Molto meglio quello della Fiamma Tricolore. Qui l’omicidio di Nicola è in home page con un titolone che non lascia spazio ad equivoci. “Verona: sono delinquenti” Tutto da leggere il commento di Luca Romagnoli, segretario del Movimento Sociale, Fiamma Tricolore: “Accade che tra gli esseri umani ve ne siano alcuni che hanno spiccata capacità a delinquere, propensione che si concretizza in crimini efferati, ingiustificabili, esecrabili e stigmatizzabili neanche in modo adeguato”. E ancora: “Questi individui sono capaci di compiere azioni, crimini, che definire da cerebrolesi è riduttivo ed eufemistico”. E ancora: “Questi individui, indifferentemente se schermati da ‘fedi’ o simpatie politiche, sportive, religiose o quanto altro, non possono essere ascrivibili ad alcun contesto sociale, ne possono accampare giustificazioni di sorta”. E ancora: “Questi individui per le loro scriteriate azioni devono essere perseguiti e devono pagare il conto con la giustizia e la società” A questo punto si arriva al dunque. La politica non c’entra, soprattutto “noi” non c’entriamo. Giornalisti attenti. “Spiace dover stigmatizzare anche l’atteggiamento di certa stampa, non saprei se definire politicizzata o altrettanto scriteriata, che specula su tragici eventi che hanno a che fare solo con il teppismo criminale e la devianza ed il bullismo giovanile, e non con la politica”. Chiusura con squilli di trombe. “Soprattutto, men che meno, con la militanza e l’attivismo del Fiamma Tricolore, spesse volte oggetto misconosciuto d’aggressione, e che ha merito e metodo d’azione politica agli antipodi di quello che certa stampa e alcuni incauti fomentatori d’odio e scontro sociale vagheggiano e forse desiderano. Rimanere fermi testimoni della propria fede e delle proprie idee con onestà, disponibilità al confronto dialettico e lucida intelligenza: queste le doti del nostro militante. Per fortuna chi non le ha non era, non è, e mai sarà uno dei nostri”.

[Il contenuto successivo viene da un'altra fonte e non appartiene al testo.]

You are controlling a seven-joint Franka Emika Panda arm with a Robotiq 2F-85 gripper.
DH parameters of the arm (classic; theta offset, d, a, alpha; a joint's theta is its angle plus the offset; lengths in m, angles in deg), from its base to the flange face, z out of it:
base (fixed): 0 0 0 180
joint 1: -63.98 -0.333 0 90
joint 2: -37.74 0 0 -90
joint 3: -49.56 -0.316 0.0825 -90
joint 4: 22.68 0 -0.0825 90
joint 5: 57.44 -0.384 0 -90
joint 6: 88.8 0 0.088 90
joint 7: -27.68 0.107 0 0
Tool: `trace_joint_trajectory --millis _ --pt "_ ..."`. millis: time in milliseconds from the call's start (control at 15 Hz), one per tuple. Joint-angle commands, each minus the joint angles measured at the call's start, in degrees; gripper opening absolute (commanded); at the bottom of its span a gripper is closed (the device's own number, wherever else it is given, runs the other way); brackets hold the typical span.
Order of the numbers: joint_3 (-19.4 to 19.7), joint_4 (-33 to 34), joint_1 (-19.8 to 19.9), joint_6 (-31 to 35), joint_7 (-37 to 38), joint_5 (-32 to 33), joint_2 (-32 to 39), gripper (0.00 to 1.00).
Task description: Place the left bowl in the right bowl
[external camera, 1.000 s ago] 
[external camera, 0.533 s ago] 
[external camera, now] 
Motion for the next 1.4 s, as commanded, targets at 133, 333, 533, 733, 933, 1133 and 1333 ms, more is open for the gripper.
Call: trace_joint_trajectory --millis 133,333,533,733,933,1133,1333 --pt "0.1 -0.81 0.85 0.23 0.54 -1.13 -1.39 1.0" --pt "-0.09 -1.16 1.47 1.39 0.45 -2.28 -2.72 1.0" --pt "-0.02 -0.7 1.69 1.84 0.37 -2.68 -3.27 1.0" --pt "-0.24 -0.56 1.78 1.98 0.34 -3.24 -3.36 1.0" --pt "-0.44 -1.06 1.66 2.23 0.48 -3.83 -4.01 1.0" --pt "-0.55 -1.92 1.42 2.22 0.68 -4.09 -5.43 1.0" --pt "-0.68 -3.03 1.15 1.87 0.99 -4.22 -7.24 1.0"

Lasciamo alla “lucida intelligenza” dei militanti della Fiamma Tricolore tutto il loro “confronto dialettico” e saltiamo in un altro sito, quello del portale di informazione Avanguardia legionaria. Vediamo un po’... in quale chat di discussione andiamo a curiosare? “Nulla impedirà mai al sole di sorgere.. Ave camerati”? Oppure “vado a sognare la campagna d'Etiopia,facendo finta di essere una camicia nera”? No. Restiamo in tema e andiamo a vedere se parlano di Nicola. Troviamo un articolo in cui si spiega come nel ’33 gli ebrei abbiano cercato di piegare la Germania nazista. Sotto, un tipo che si firma Thule racconta i “veri motivi” della persecuzione dei nazisti a Primo Levi. Scusate ma, sul serio, questo non ce la faccio a leggerlo... Ma ecco qua, proprio sull’home page, in fondo in fondo, dopo la notizia che l’europarlamentare e segretario Nazionale di Forza Nuova, Roberto Fiore esprime “fortissime perplessità sulla squadra di Silvio” perché “non è stato designato nemmeno un ministro cattolico” mentre “è alto il numero dei ministri che, privatamente ed in pubblico sostengono le lobby gay”, troviamo un bell’attacco al neo presidente della Camera, Gianfranco Fini, a firma di una certa Ercolina Milanesi.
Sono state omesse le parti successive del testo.